====== MATERIAL SHOWN

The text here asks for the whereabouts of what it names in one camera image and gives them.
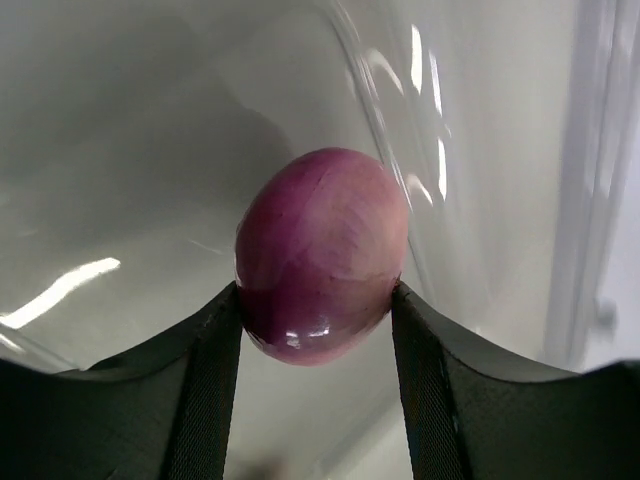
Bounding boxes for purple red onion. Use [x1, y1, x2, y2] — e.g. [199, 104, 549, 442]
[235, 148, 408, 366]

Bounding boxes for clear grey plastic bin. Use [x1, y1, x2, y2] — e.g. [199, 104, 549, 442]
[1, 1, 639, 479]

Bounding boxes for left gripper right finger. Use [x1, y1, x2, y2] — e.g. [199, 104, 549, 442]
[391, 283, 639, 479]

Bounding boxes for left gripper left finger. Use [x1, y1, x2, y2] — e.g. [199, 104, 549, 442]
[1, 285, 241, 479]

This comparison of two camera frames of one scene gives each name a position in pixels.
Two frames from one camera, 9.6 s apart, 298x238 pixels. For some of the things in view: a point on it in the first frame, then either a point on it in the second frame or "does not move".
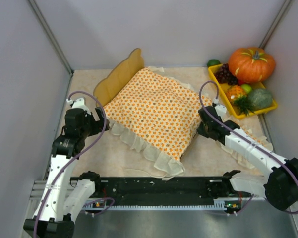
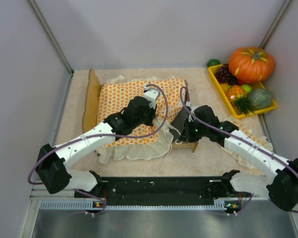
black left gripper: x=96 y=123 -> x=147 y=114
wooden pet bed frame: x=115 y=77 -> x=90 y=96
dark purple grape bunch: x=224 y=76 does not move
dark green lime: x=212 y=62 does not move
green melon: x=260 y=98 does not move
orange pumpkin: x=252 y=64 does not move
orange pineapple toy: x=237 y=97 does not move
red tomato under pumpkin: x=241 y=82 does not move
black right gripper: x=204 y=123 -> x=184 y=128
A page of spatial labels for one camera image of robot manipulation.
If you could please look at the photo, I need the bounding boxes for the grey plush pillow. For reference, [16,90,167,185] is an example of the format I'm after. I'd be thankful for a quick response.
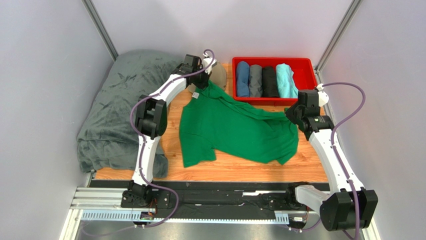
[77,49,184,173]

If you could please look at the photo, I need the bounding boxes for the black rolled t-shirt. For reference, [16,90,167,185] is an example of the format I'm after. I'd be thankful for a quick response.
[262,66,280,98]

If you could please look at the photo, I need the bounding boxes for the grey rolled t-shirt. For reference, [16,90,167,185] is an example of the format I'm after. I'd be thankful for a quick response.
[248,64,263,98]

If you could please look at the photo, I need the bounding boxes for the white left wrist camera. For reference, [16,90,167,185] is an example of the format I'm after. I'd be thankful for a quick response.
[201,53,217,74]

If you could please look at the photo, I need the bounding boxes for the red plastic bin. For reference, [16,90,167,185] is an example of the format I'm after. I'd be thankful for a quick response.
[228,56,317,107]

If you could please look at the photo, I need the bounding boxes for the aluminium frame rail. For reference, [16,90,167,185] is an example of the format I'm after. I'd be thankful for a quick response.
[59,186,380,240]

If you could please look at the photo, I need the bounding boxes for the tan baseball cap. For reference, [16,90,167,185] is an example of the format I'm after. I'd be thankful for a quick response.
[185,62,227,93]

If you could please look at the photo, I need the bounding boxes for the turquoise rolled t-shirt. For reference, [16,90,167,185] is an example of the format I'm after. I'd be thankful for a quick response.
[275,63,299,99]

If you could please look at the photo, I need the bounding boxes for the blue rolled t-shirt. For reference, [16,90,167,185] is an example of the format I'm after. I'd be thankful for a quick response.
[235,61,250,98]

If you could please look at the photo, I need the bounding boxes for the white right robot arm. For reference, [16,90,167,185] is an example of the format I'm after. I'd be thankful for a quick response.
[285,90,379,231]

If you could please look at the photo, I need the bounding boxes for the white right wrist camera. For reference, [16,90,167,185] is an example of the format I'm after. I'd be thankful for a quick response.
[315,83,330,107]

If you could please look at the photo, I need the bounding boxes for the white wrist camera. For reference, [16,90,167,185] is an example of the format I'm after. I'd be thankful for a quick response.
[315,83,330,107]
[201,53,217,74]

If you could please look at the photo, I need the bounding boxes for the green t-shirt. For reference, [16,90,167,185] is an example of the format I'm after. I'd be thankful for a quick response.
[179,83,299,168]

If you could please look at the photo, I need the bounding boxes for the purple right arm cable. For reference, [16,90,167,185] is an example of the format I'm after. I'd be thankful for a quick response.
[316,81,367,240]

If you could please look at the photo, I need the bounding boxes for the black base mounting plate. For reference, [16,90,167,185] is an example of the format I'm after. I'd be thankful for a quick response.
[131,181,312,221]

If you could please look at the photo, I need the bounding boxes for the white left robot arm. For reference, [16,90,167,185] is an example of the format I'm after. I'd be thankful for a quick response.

============

**ASSIGNMENT:** Whenever the string "pixels" shows up in a line of the entries, copy that line.

**OUTPUT OF THE EXERCISE:**
This comparison of two camera frames of one scene gives each name a position in pixels.
Two frames from one camera, 9.6 s apart, 298x238 pixels. For some of the things in view: a point on it in the first frame, then either a point on it in the second frame or "does not move".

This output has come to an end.